Looking at a Data Frame like so:
set.seed(3)
Data1<-rnorm(20, mean=20)
Dir_1<-rnorm(20,mean=2)
Data2<-rnorm(20, mean=21)
Dir_2<-rnorm(20,mean=2)
Data3<-rnorm(20, mean=22)
Dir_3<-rnorm(20,mean=2)
Data4<-rnorm(20, mean=19)
Dir_4<-rnorm(20,mean=2)
Data5<-rnorm(20, mean=20)
Dir_5<-rnorm(20,mean=2)
Data6<-rnorm(20, mean=23)
Dir_6<-rnorm(20,mean=2)
Data7<-rnorm(20, mean=21)
Dir_7<-rnorm(20,mean=2)
Data8<-rnorm(20, mean=25)
Dir_8<-rnorm(20,mean=2)
Index<-rnorm(20,mean=5)
DF<-data.frame(Data1,Dir_1,Data2,Dir_2,Data3,Dir_3,Data4,Dir_4,Data5,Dir_5,Data6,Dir_6,Data7,Dir_7,Data8,Dir_8,Index)
I end up with a data frame with two columns of data per observation (based on observation 1-8) and an index. Based on this index I would like to remove (or make NA) certain data observations.
As an example:
If the index is greater than 5, drop observation 8 (both Data and Dir) in that row
If the index is greater than 4, drop observations 7 and 8 in that row
If the index is greater than 3 and less then 3.5, drop 6,7,8 in that row
I was hoping to come up with a series of "if" statements that would let me drop columns for each row based on an index value.
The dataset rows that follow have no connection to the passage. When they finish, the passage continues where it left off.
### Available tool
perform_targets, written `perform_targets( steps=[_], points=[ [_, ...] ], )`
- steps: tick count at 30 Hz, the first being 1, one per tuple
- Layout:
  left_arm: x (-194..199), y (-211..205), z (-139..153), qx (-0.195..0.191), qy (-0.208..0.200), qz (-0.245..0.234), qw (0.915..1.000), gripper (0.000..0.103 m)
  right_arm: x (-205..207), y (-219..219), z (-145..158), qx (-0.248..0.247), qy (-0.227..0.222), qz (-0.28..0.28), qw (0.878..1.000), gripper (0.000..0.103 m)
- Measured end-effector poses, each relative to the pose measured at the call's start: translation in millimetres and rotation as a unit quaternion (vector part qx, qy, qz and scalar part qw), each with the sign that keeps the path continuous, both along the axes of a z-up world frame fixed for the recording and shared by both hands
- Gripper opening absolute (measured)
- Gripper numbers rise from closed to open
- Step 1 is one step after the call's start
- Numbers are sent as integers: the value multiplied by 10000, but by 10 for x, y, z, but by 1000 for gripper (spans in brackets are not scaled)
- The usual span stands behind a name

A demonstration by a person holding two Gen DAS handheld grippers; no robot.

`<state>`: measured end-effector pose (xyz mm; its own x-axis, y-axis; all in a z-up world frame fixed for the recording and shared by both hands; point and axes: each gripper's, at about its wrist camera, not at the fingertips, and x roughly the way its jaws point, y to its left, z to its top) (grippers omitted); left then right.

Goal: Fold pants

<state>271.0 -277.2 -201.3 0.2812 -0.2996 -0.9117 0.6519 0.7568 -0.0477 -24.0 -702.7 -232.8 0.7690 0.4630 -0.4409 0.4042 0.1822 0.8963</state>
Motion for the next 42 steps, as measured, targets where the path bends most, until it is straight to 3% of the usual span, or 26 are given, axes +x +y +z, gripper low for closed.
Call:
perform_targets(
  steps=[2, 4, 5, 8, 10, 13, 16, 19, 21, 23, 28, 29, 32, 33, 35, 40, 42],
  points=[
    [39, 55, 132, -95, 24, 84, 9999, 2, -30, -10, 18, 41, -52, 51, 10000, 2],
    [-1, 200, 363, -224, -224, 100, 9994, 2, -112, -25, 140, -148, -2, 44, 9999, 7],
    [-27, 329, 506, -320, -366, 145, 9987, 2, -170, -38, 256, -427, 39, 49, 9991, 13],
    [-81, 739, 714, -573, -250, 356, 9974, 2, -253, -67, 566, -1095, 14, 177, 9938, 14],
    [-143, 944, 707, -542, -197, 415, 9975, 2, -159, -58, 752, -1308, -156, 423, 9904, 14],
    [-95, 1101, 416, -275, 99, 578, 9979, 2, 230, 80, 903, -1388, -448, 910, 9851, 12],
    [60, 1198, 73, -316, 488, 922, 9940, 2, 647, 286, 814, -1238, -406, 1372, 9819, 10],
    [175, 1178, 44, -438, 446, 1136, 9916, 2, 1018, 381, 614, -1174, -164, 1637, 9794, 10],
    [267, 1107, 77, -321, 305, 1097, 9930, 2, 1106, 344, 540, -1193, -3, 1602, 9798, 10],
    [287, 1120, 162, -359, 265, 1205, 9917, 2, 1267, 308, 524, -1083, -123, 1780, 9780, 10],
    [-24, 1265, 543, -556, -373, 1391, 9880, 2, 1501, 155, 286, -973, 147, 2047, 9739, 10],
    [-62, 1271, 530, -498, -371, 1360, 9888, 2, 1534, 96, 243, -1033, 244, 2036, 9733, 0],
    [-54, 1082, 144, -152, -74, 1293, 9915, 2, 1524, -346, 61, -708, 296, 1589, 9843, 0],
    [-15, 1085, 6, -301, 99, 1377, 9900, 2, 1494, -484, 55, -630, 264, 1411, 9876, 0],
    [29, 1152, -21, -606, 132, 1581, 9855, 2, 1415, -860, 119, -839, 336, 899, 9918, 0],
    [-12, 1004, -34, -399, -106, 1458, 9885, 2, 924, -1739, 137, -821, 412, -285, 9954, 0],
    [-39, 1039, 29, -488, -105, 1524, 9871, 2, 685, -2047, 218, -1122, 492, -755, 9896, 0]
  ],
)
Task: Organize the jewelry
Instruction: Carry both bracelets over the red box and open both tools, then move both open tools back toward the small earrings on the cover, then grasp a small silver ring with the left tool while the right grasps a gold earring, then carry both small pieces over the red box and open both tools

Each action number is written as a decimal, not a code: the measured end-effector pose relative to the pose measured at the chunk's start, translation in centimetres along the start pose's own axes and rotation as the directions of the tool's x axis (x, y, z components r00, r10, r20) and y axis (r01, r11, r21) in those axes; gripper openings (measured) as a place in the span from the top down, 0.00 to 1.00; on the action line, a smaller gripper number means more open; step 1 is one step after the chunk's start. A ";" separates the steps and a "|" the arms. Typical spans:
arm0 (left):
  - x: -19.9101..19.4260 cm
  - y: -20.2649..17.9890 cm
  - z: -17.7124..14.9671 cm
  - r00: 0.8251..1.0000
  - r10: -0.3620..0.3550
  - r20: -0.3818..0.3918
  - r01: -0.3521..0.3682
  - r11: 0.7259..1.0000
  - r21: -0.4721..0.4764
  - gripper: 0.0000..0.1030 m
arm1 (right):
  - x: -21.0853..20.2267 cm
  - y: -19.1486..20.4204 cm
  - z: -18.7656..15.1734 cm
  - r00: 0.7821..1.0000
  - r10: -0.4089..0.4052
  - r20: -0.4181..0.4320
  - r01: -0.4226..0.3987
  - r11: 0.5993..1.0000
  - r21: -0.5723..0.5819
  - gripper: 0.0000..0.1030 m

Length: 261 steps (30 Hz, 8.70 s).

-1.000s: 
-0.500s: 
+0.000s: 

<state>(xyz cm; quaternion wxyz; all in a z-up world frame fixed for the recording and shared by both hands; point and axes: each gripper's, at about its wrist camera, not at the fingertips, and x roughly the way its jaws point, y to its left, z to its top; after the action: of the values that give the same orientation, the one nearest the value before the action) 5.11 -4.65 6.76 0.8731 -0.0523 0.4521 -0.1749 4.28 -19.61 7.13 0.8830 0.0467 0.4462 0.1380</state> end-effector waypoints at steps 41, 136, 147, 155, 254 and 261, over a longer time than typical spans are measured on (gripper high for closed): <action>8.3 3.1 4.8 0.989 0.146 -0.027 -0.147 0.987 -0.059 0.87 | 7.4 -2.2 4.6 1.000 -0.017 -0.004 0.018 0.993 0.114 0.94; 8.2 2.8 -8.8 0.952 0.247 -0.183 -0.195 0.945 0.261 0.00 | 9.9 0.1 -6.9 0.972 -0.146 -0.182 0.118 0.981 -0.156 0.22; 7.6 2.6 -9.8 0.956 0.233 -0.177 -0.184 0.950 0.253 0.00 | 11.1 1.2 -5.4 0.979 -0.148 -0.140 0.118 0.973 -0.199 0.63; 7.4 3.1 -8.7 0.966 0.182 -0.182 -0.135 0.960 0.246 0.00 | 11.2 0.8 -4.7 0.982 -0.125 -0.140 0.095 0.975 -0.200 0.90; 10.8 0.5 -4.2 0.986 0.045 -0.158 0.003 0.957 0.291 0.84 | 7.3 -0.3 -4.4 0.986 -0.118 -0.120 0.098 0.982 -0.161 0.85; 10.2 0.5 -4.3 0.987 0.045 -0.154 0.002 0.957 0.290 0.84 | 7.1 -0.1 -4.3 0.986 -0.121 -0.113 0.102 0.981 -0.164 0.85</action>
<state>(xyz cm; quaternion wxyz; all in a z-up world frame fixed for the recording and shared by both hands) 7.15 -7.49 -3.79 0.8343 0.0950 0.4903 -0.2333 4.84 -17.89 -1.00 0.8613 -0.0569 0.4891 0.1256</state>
Assuming what you want is not to "drop columns for a row" but put NAs into the proper columns for the rpecific row, you need to use a few index vectors and not a series of if statements:
DF[DF$Index>3 & DF$Index<3.5, (6*2-1):(8*2)] <- NA
DF[DF$Index>4, (7*2-1):(8*2)] <- NA
DF[DF$Index>5, (8*2-1):(8*2)] <- NA

Related

How do I edit my data frame (multiply columns) in R?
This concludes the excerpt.